[Start of Attachment]

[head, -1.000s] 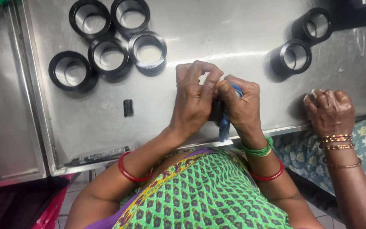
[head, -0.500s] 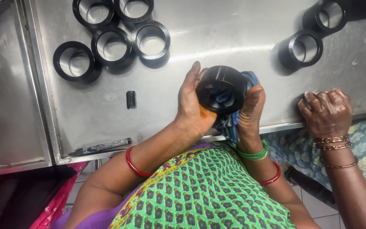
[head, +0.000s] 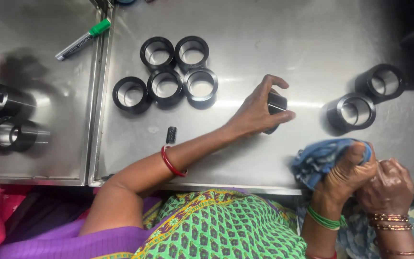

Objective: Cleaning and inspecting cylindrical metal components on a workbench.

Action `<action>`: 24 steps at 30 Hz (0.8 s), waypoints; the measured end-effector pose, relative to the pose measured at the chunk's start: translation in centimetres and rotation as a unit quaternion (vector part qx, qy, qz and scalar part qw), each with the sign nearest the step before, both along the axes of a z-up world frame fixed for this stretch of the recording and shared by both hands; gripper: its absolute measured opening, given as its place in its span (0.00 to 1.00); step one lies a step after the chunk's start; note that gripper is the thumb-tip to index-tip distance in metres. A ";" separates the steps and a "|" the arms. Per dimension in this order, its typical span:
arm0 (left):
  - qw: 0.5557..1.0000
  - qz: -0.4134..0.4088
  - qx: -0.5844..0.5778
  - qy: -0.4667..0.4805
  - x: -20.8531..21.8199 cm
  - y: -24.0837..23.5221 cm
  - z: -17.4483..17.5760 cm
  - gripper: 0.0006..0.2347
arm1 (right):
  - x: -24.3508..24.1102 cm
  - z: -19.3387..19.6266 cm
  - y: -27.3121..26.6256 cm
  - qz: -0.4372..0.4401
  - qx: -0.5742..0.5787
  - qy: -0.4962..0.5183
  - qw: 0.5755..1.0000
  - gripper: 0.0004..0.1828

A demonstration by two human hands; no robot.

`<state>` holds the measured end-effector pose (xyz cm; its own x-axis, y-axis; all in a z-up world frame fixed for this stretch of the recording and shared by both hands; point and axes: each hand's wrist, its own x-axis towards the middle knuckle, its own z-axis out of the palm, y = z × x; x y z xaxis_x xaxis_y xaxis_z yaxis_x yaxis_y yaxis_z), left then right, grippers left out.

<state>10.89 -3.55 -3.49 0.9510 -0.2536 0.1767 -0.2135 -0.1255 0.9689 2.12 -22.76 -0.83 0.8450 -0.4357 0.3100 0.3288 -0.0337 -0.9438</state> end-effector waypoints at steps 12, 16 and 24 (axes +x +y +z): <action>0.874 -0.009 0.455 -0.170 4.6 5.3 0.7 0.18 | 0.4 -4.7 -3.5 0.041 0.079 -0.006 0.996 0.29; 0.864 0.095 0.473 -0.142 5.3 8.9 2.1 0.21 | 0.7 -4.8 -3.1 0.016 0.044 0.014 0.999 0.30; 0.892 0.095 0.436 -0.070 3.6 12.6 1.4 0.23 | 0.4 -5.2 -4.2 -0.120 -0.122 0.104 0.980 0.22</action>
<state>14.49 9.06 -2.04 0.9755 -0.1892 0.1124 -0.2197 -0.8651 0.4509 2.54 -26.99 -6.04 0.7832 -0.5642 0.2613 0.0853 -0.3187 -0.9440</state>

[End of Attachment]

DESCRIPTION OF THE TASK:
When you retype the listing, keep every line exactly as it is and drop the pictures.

RESPONSE:
[head, -1.000s] 
[head, -0.500s] 
[head, +0.000s] 

Objective: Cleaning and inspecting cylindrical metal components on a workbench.

Action `<action>`: 24 steps at 30 Hz (0.8 s), waypoints; the measured end-effector pose, relative to the pose measured at the chunk's start: translation in centimetres and rotation as a unit quaternion (vector part qx, qy, qz and scalar part qw), each with the sign nearest the step before, both along the axes of a z-up world frame fixed for this stretch of the recording and shared by both hands; gripper: its absolute measured opening, given as its place in its span (0.00 to 1.00); step one lies a step after the chunk's start; note that gripper is the thumb-tip to index-tip distance in metres. A ";" separates the steps and a "|" the arms. Per dimension in this order, its typical span:
arm0 (left):
  - qw: 0.5557..1.0000
  - qz: -0.4134..0.4088
  - qx: -0.5844..0.5778
  - qy: -0.4667..0.4805
  - x: -20.8531..21.8199 cm
  - y: -24.0837..23.5221 cm
  - z: -17.4483..17.5760 cm
  - gripper: 0.0006..0.2347
arm1 (right):
  - x: -24.3508..24.1102 cm
  - z: -19.3387..19.6266 cm
  - y: -27.3121..26.6256 cm
  - qz: -0.4372..0.4401
  - qx: -0.5742..0.5787
  - qy: -0.4962..0.5183
  - qw: 0.5755..1.0000
  - gripper: 0.0004..0.1828

A demonstration by two human hands; no robot.

`<state>` holds the measured end-effector pose (xyz cm; its own x-axis, y-axis; all in a z-up world frame fixed for this stretch of the recording and shared by both hands; point and axes: each hand's wrist, its own x-axis towards the middle knuckle, its own z-axis out of the palm, y = z × x; x y z xaxis_x xaxis_y xaxis_z yaxis_x yaxis_y yaxis_z), left then right, grippers left out.

<state>10.89 -3.55 -3.49 0.9510 -0.2536 0.1767 -0.2135 -0.1255 0.9689 2.12 -22.76 -0.83 0.8450 -0.4357 0.3100 0.3288 -0.0337 -0.9438</state> end-effector waypoints at steps 12, 16 and 24 (axes +x +y +z): <action>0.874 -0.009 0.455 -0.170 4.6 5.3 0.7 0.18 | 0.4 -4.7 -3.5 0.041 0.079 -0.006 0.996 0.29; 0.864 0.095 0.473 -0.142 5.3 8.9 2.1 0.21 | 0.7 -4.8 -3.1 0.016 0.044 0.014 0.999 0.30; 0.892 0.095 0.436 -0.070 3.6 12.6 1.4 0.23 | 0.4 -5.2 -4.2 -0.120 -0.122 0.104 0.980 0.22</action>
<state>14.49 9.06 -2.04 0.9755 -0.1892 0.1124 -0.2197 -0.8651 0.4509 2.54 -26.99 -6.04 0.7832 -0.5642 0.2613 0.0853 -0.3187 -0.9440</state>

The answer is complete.